D’autres scientifiques, écrivant dans le British Medical Journal (BMJ), ont déclaré que la nouvelle politique n’est «pas basée sur les données de l’essai, mais sur l’hypothèse de ce qui se serait passé si la deuxième dose n’avait pas été administrée à 21 jours».

Cependant, d’autres experts ont défendu la politique, affirmant qu’elle sauverait le plus de vies de Covid-19.

Le médecin-chef adjoint de l’Angleterre, le professeur Jonathan Van-Tam, a déclaré que les données montraient que les patients bénéficiaient d’une «protection presque complète» de leur première dose du vaccin Pfizer et pouvaient attendre leur deuxième dose.

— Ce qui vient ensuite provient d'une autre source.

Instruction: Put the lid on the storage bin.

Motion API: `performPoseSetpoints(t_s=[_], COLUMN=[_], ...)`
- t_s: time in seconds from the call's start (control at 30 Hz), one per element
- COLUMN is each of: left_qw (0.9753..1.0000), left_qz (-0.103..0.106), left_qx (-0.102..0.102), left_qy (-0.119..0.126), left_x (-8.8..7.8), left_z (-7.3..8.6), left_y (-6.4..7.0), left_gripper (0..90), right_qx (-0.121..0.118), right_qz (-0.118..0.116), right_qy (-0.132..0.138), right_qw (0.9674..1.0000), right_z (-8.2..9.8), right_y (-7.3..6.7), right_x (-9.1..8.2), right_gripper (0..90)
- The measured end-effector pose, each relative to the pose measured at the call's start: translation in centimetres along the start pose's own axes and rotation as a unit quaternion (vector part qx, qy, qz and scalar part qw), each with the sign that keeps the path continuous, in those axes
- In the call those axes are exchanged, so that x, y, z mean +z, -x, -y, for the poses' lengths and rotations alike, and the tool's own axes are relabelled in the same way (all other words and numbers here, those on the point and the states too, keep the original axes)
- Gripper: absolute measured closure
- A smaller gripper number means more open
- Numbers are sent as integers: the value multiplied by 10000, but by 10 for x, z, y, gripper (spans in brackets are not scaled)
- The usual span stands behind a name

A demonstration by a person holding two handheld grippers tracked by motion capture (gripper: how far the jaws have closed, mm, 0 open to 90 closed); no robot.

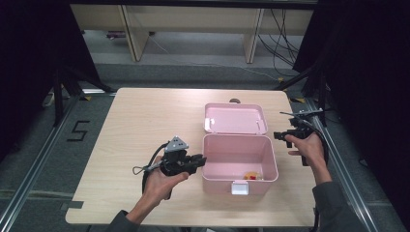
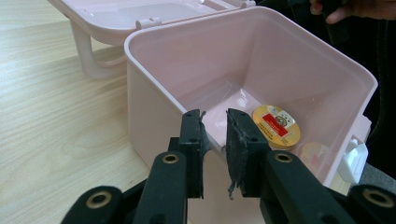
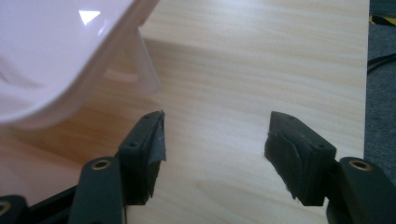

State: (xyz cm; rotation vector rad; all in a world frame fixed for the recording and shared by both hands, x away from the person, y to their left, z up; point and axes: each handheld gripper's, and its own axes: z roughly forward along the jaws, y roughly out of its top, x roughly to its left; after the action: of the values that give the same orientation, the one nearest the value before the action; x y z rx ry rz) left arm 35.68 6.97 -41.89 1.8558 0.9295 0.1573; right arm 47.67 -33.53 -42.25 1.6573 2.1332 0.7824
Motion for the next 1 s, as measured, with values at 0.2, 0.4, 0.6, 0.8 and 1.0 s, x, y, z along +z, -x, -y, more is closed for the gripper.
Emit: performPoseSetpoints(t_s=[0.2, 0.4, 0.6, 0.8, 1.0], left_qw=[10000, 10000, 10000, 10000, 10000], left_qz=[-5, -2, -10, -23, -55], left_qx=[1, 5, 15, 31, 32], left_qy=[9, 10, 12, 15, -2], left_x=[0, 0, 0, 0, 0], left_z=[0, 0, 0, 0, 1], left_y=[0, 0, 0, 1, 2], left_gripper=[762, 761, 759, 758, 757], right_qx=[244, 293, 266, 485, 401], right_qz=[-28, -169, -79, -145, -220], right_qy=[-41, 95, 116, 91, 63], right_qw=[9997, 9994, 9995, 9987, 9989], right_z=[-15, -28, -41, -50, -59], right_y=[-1, -3, -10, -20, -31], right_x=[-1, -3, -7, -8, -5], right_gripper=[453, 471, 482, 533, 568])
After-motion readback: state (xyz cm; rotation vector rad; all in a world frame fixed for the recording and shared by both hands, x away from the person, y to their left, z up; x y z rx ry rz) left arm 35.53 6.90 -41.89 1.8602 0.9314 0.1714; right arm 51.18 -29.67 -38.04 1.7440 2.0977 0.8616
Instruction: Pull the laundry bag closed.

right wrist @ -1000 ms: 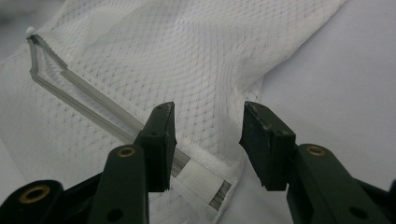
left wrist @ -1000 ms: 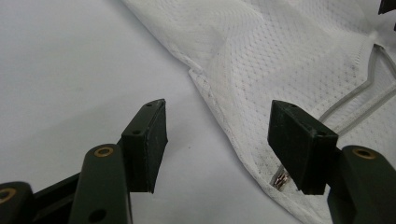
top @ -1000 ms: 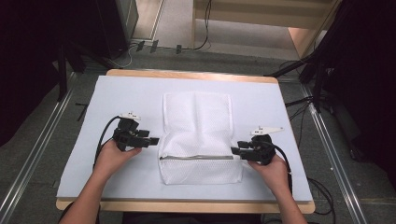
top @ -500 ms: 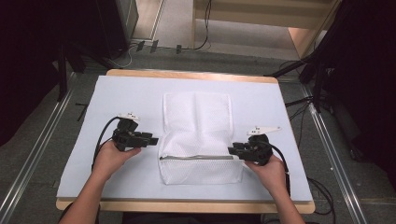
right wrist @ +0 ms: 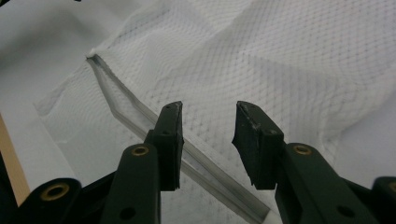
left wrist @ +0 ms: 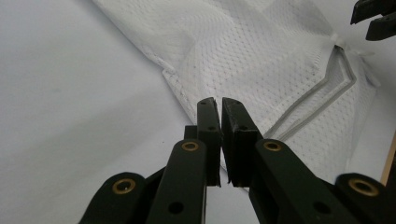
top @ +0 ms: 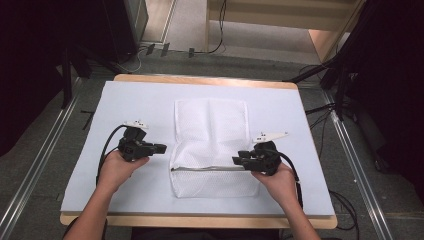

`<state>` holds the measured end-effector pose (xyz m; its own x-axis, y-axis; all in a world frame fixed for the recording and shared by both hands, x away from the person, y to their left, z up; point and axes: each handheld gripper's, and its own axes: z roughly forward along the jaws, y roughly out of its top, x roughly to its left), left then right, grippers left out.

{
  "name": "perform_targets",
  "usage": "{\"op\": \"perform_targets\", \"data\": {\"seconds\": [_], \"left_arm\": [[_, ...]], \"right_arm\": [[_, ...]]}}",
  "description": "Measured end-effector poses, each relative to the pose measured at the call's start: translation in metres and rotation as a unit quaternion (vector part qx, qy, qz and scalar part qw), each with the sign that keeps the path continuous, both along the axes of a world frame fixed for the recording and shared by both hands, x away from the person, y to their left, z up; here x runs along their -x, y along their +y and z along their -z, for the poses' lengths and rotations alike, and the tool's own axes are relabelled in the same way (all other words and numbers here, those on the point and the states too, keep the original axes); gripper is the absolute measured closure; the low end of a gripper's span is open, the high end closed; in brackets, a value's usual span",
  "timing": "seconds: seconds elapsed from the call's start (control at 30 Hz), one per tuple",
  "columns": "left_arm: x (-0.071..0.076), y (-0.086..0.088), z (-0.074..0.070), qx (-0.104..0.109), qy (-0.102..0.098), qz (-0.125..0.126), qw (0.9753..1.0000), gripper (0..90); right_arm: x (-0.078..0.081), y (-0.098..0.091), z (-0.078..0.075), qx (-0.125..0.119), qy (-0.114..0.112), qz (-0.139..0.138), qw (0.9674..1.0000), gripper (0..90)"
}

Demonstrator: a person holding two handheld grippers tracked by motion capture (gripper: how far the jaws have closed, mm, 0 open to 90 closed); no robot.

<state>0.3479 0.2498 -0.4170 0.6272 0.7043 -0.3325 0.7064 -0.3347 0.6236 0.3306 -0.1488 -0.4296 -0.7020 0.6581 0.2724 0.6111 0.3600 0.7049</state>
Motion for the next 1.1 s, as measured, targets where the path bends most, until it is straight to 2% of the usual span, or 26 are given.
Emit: {"op": "perform_targets", "data": {"seconds": [0.1,0.17,0.27,0.3,0.53,0.57,0.63,0.7,0.8,1.0,1.1], "left_arm": [[0.0,0.0,0.0,-0.006,-0.003,0.002,1.0,89.6],[0.0,0.0,0.0,-0.002,-0.003,0.001,1.0,90.0],[0.0,0.001,0.001,-0.002,0.0,0.002,1.0,90.0],[0.0,0.001,0.001,0.0,0.0,0.002,1.0,90.0],[-0.001,0.001,0.005,0.013,0.003,0.001,0.9999,90.0],[-0.001,0.002,0.006,0.014,0.005,0.001,0.9999,90.0],[-0.002,0.002,0.006,0.014,0.007,-0.002,0.9999,90.0],[-0.003,0.003,0.005,0.029,0.012,-0.008,0.9995,90.0],[-0.003,0.004,0.005,0.027,0.008,-0.01,0.9995,90.0],[-0.002,-0.002,0.008,0.011,0.004,0.006,0.9999,90.0],[-0.002,-0.003,0.01,0.018,0.009,0.006,0.9998,90.0]], "right_arm": [[-0.001,0.007,-0.001,0.005,0.0,-0.006,1.0,62.1],[-0.001,0.018,-0.002,0.013,-0.006,-0.012,0.9998,60.6],[-0.002,0.024,-0.003,0.007,-0.004,-0.016,0.9998,60.7],[-0.004,0.029,-0.003,0.001,0.0,-0.022,0.9998,61.5],[-0.006,0.05,-0.004,0.006,0.004,-0.041,0.9991,65.1],[-0.007,0.057,-0.004,0.006,0.006,-0.048,0.9988,69.2],[-0.007,0.059,-0.004,0.004,0.007,-0.05,0.9987,69.7],[-0.008,0.065,-0.003,0.003,0.014,-0.055,0.9984,72.1],[-0.009,0.072,-0.002,0.001,0.018,-0.061,0.998,74.5],[-0.01,0.085,0.0,-0.006,0.019,-0.069,0.9974,74.1],[-0.009,0.094,0.002,-0.011,0.026,-0.075,0.9968,77.7]]}}
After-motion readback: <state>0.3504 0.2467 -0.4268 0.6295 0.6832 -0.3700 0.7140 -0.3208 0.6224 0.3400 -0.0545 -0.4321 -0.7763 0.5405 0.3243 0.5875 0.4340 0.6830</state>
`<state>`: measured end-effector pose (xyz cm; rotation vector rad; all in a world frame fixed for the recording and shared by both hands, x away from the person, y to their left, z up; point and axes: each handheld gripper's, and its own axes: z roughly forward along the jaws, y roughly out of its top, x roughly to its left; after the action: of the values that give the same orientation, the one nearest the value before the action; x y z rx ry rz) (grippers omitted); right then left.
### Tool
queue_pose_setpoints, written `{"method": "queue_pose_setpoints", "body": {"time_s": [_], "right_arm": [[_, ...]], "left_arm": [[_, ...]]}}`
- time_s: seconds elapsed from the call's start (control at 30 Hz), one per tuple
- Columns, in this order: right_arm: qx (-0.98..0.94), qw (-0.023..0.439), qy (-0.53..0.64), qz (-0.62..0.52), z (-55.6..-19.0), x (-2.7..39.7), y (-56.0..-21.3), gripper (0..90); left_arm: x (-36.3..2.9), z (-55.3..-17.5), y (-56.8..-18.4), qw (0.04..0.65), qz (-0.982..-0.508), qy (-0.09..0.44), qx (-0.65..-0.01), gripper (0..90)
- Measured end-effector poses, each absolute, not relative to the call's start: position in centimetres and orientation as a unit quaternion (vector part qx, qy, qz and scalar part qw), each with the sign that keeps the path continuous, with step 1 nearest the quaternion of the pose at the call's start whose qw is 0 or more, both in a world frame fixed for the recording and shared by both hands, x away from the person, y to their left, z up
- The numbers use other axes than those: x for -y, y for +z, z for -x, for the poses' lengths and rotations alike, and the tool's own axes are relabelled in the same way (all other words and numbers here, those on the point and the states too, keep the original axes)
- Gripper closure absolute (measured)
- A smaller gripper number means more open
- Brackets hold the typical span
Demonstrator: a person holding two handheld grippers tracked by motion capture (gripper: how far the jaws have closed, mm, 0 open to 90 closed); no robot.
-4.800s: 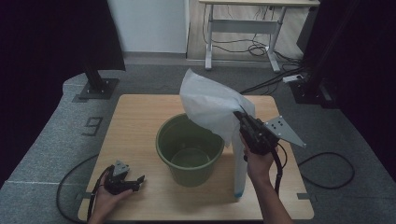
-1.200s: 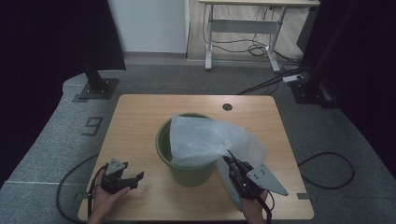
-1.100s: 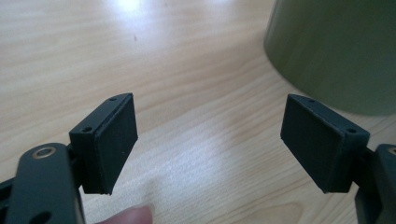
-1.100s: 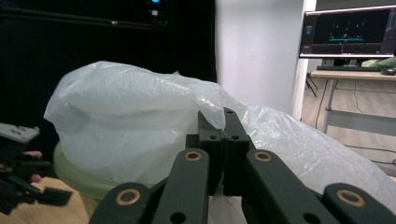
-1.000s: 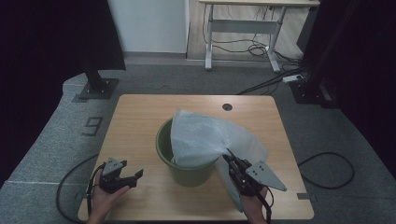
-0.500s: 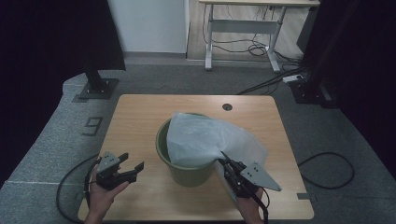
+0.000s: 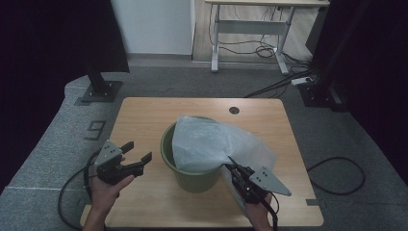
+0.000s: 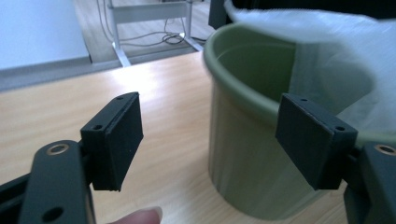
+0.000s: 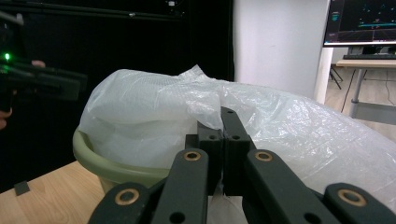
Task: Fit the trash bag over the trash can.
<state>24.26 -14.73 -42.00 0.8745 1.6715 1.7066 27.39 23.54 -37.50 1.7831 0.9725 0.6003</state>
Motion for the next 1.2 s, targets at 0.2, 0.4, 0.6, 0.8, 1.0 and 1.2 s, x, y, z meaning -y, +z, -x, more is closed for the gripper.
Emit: {"method": "queue_pose_setpoints", "body": {"time_s": [0.2,0.4,0.6,0.8,1.0,1.2], "right_arm": [[-0.628,0.295,0.643,-0.324,-24.2,14.9,-41.8,87.3],[-0.628,0.295,0.644,-0.323,-24.1,14.9,-41.8,87.3],[-0.633,0.293,0.642,-0.318,-24.3,14.6,-41.9,87.3],[-0.634,0.289,0.643,-0.317,-24.6,14.4,-41.9,86.9],[-0.635,0.288,0.644,-0.316,-24.4,14.3,-42.0,87.0],[-0.633,0.286,0.646,-0.316,-24.4,14.4,-41.9,85.6]], "left_arm": [[-22.0,-27.9,-35.1,0.505,-0.751,0.227,-0.359,23.4],[-20.0,-29.4,-34.1,0.509,-0.781,0.193,-0.307,22.4],[-18.0,-31.2,-33.4,0.507,-0.802,0.163,-0.272,24.2],[-15.5,-32.6,-32.8,0.487,-0.828,0.142,-0.237,28.4],[-13.5,-33.5,-33.4,0.449,-0.847,0.140,-0.248,29.1],[-12.9,-33.7,-34.5,0.421,-0.859,0.138,-0.255,31.2]]}}
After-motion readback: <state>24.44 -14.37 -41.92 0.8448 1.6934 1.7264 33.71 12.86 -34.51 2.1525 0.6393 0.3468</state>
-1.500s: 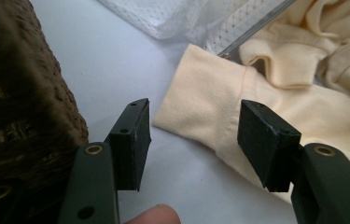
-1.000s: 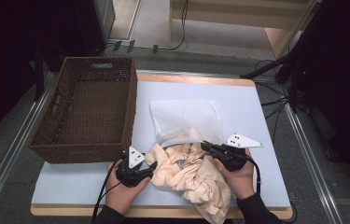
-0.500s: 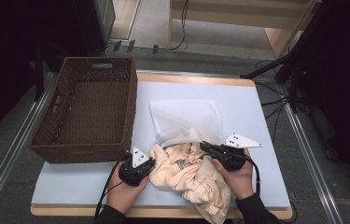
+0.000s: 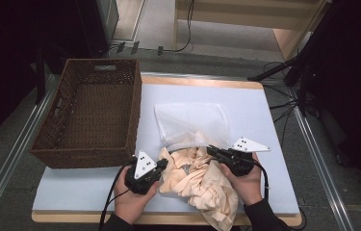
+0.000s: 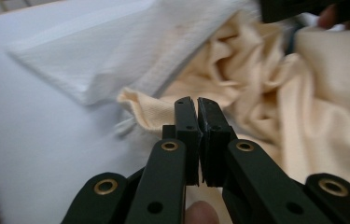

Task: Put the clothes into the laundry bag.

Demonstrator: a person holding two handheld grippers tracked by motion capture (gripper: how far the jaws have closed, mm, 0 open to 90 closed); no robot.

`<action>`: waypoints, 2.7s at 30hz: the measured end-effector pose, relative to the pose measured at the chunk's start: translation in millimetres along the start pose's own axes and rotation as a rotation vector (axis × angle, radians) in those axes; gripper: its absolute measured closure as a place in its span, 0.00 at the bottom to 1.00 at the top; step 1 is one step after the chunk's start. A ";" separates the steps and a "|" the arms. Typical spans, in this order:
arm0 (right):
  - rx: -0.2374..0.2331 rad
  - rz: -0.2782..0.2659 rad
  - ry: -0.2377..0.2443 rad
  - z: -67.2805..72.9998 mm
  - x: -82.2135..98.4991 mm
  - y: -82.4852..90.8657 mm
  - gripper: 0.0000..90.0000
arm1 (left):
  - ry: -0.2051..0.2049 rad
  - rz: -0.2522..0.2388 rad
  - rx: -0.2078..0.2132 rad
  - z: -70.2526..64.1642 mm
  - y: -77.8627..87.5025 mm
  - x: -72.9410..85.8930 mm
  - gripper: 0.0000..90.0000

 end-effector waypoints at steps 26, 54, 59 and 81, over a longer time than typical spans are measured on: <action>-0.012 -0.009 0.010 2.1 -0.9 3.3 0.99 | 0.059 0.126 0.015 -26.1 -94.7 -13.2 0.98; -0.019 0.000 0.022 9.7 -1.9 1.3 0.99 | 0.015 0.163 0.225 -56.1 -53.5 -29.0 0.93; -0.027 -0.034 0.043 17.0 -11.6 7.0 0.99 | 0.012 0.112 0.075 -40.4 -76.6 -41.6 0.93; -0.008 0.003 0.014 7.1 -2.0 1.7 0.99 | -0.118 0.258 0.198 -77.9 -62.0 0.8 0.28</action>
Point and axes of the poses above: each handheld gripper's, and its own axes: y roughly backward along the jaws, x roughly out of its underside, z roughly to its left, the point moved 8 cm from there along -y, roughly forward along the jaws, and after that the axes turned 12 degrees about -x, right-handed, at the moved point
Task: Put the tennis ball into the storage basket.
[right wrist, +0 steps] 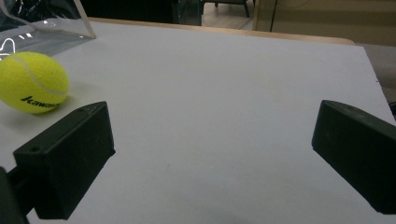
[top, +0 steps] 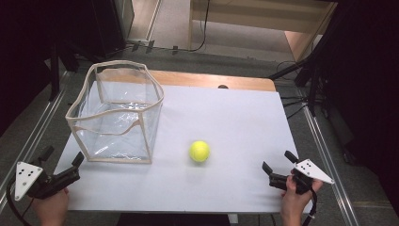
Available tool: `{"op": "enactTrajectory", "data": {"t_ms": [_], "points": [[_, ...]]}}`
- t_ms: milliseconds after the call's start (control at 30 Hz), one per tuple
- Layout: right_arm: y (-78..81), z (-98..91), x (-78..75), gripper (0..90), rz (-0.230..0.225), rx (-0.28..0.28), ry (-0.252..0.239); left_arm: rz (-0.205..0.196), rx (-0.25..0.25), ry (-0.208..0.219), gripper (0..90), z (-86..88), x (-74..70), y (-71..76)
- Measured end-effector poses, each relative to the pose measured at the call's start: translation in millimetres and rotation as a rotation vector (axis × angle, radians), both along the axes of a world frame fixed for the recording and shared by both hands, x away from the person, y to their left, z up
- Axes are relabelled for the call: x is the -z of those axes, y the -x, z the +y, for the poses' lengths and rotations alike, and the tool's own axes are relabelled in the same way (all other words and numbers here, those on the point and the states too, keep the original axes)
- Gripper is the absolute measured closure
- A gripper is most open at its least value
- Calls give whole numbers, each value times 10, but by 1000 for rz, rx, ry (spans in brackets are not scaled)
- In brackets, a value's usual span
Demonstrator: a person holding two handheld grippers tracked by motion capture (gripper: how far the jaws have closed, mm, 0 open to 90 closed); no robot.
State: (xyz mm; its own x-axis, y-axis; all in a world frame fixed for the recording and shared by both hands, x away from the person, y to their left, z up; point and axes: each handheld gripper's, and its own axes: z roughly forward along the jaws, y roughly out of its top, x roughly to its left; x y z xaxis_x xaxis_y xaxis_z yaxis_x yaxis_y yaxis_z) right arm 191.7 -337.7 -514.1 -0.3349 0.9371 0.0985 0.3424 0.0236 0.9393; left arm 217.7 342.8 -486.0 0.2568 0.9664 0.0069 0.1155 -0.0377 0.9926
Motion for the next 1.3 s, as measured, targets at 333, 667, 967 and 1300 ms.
{"op": "enactTrajectory", "data": {"t_ms": [333, 667, 967, 1300], "points": [[-39, 107, -91, 0, 23, -31, 35, -4, 2, -7, 69, -5, 2, 1], [-133, 297, -314, 0, 85, -109, 108, -3, -7, -6, 69, -7, 0, -8], [-249, 461, -462, 0, 104, -174, 140, -3, -9, -13, 69, -15, 1, -14], [-421, 659, -580, 0, 125, -253, 165, 0, -8, -25, 69, -31, 1, -16]]}}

Il a déclaré que l’analyse JCVI a montré que le vaccin était efficace à 89% contre Covid-19 dans la période de 15 à 21 jours après la première dose, et il était peu probable qu’une telle protection diminue considérablement dans les 12 semaines suivant le vaccin.

«En termes simples, chaque fois que nous vaccinons quelqu’un une deuxième fois, nous ne faisons pas vacciner quelqu’un d’autre pour la première fois», a-t-il écrit dans le Mail on Sunday.

«Cela signifie que nous manquons une occasion de réduire considérablement les chances que les personnes les plus vulnérables tombent gravement malades à cause de Covid-19.»